Docilement je suce le jeune qui reprend rapidement une belle vigueur. Je me demande bien ce qui trotte dans l’esprit tordu de Christophe qui me complimente sur mon savoir faire et ma docilité :
« Quelle salope tu fais ! »
J’aime çà et éduquer un jeune m’épanouis. Christophe dit au jeune, Tu as goûté sa bouche et sa chatte. Maintenant défonces-lui le cul ! Comme çà tu sera totalement dépucelé ! »
Les sarcasmes vont de plus belle. Je ne sais pas où en sont mes copines mais vu leurs cris, elle ne doivent pas s’ennuyer. Je me cambre et écarte mes fesses pour prendre la jeune bite dans mon cul. Dimitri déjà moins timide que tout à l’heure pointe son gland sur mon petit trou et d’un coup de rein me pourfend jusqu’à la garde. Je pousse un cri de surprise et de douleur mais il entame aussitôt un va et viens sauvage entre mes reins. Mes autres partenaires, ravi de ma prestation, attendent leur tour pour me baiser aussi. Trop impatient, ils décident de m’attacher à plat ventre sur la table parmi les victuailles. Ainsi prisonnière, ils peuvent à souhait se faire sucer pendant que Dimitri me sodomise et qu’un autre s’occupe de ma chatte. Maintenant c’est une vraie curée. Ils se succèdent les uns après les autres.
Je ne sais pas qui hurle :
« Bandes de grosses putes vous les sentez bien nos grosses pines ? Vous être bien remplis. Criez salope ! Ca nous excite ! »
Ils nous passent tous dessus, se réjouissant de nous humilier. Les sodomies sont bestiales.

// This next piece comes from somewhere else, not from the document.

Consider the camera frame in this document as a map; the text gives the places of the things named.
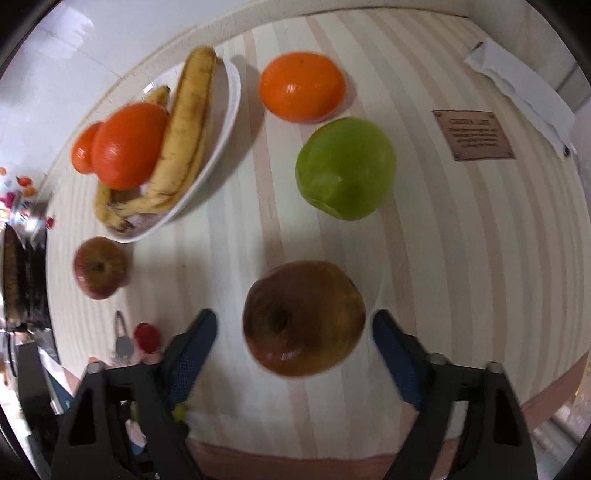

Au bout d’une heure de se régime, ils me détachent pour me coucher sur le dos sur la table et me pisser dessus.
Grâce à mon mari qui ‘avait prêté aimablement à Christophe pour le dépucelage de son ami Dimitri. J’ai une fois de plus, avec mes copines ; été au-delà de mes limites et de mes fantasmes. Nous terminons la journée d’ouverture de la chasse par des libation et restons à poils pour le grand bonheur de tout ces chasseurs.